Another thing all modern Lisps have since the 1980's, is all major data structures, not only lists as many think when discussing Lisp.

ludston · 6 months ago
Common Lisp isn't a functional programming language to be clear.
fovc · 6 months ago
Having the data structures is nice and all, but using them is kind of painful. They are certainly second class.

Having to use accessor functions or destructuring macros instead of just a period or -> is often annoying too. The lack of syntax has cons as well as pros.

runevault · 6 months ago
As someone who's dabbled with Scheme, Clojure, and CL long ago and started wanting to get back into CL, I really enjoyed that course as a combination refresher plus deep dive into some topics I didn't really know before (including CLOS).
nextos · 6 months ago
CLOS is great, but CL also supports pure typed FP with https://coalton-lang.github.io

Coalton progress is discussed briefly in the OP: https://lisp-journey.gitlab.io/blog/these-years-in-common-li...

trenchgun · 6 months ago
Coalton is its own language, just implemented and embedded in CL.
dartos · 6 months ago
As a functional fan, CLOS is amazing.
f1shy · 6 months ago
When I learned CLOS it was the first time OOP started making sense for me.
codr7 · 6 months ago
My main takeaway was multi-methods, they didn't really click for me before I started seriously digging into CLOS. I wish more languages supported them/played around with similar ideas.
waynenilsen · 6 months ago
Is there a web framework that is reasonably popular/supported?
aidenn0 · 6 months ago
What do you expect from a web framework? That means different things to different people. I don't really like frameworks, so I used a web-server abstraction layer named "clack."
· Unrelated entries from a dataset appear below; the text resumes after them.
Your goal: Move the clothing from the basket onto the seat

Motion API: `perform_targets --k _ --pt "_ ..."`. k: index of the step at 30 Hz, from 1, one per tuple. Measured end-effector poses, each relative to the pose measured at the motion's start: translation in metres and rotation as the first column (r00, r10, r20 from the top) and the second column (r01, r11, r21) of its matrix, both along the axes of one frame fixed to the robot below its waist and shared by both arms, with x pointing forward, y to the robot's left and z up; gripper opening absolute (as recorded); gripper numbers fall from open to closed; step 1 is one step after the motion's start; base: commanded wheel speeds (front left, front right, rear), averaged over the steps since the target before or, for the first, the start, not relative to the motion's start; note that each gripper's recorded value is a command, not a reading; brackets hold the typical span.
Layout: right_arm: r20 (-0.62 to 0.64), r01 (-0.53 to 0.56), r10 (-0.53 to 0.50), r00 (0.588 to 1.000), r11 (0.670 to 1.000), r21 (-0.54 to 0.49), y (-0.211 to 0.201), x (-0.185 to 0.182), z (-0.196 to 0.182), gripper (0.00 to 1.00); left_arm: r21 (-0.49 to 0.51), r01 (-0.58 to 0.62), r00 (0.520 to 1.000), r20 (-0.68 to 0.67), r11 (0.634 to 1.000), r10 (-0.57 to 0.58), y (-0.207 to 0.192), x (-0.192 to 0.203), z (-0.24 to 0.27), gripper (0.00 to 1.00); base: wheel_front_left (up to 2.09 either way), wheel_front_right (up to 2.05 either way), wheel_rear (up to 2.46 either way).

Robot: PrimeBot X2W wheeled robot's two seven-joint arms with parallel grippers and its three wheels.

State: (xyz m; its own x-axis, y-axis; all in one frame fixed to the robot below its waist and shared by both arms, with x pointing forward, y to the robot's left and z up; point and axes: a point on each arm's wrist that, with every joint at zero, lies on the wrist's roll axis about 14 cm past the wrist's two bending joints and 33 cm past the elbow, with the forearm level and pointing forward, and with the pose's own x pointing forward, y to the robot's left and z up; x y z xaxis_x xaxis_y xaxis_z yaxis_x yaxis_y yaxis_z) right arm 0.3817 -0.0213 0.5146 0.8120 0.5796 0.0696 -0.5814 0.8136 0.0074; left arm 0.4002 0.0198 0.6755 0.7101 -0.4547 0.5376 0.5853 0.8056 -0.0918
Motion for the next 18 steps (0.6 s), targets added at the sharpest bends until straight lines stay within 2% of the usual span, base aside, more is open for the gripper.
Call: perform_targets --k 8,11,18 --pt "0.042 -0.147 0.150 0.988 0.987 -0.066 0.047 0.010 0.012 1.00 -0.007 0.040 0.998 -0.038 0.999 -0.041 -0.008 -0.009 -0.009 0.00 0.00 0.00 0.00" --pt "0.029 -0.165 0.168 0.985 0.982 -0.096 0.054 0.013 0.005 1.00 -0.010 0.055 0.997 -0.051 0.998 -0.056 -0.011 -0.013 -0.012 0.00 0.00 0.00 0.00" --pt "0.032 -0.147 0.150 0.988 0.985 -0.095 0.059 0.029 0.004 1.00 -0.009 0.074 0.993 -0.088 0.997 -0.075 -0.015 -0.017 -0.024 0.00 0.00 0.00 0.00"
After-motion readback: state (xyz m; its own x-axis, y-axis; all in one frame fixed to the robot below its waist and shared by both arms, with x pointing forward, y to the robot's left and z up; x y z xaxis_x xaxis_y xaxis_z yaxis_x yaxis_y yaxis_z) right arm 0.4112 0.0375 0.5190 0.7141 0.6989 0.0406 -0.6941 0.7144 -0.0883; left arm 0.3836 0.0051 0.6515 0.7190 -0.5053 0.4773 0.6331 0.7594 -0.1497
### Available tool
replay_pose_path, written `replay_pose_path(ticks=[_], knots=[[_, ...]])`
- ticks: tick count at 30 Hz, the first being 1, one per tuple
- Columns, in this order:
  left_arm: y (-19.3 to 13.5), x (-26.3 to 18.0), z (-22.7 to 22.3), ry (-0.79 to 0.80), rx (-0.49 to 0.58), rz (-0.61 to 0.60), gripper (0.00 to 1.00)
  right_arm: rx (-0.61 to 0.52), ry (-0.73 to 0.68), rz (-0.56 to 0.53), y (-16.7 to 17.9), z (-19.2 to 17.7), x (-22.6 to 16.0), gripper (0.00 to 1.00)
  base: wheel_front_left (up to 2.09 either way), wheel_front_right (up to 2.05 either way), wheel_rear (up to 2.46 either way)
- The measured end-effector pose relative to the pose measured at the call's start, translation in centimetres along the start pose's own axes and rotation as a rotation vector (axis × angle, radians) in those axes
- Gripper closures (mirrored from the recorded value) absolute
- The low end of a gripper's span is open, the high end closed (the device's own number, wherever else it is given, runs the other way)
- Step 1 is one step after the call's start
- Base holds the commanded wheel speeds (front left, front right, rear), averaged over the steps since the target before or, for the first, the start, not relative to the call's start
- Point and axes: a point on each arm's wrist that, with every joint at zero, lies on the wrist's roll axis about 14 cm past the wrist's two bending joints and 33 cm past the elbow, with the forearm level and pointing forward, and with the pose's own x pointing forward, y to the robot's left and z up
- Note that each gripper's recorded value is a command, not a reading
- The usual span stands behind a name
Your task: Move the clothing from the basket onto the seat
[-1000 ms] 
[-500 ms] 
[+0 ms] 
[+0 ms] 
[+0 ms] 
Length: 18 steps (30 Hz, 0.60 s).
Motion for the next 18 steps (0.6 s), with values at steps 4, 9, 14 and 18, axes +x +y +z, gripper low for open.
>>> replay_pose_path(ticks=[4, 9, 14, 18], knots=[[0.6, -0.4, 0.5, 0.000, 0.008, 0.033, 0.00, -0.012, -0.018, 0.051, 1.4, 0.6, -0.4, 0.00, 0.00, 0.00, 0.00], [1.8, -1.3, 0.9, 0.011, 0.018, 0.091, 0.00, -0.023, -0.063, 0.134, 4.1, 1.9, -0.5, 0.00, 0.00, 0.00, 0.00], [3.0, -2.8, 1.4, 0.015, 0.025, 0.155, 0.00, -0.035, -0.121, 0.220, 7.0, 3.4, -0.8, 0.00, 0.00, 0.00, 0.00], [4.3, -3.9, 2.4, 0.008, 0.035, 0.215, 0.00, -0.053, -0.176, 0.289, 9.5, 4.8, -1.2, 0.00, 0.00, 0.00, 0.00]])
Radiance[0] is a more traditional web-framework, with interfaces for backend-storage, web-servers, templating, authentication &c.

Hunchentoot gives you basic route definitions out-of-the-box (bring your own database), and for something more full-featured there is CLOG[1] and Reblocks[2]

0: https://shirakumo.github.io/radiance

1: https://github.com/rabbibotton/clog

2: https://40ants.com/reblocks/

runevault · 6 months ago
Might be worth checking out this[1], one of the sites linked from awesome-cl that teaches setting up webdev. And looks like it uses Hunchentoot which is what I've always seen every time I looked into backend webdev in CL

[1]: https://web-apps-in-lisp.github.io/

silcoon · 6 months ago
Caveman2 is a good framework used with lack and clack. There are tutorials on the web.
cracauer · 6 months ago
Too bad the jobs are all gone by now.
-__---____-ZXyw · 6 months ago
A complete treasure trove, wonderful!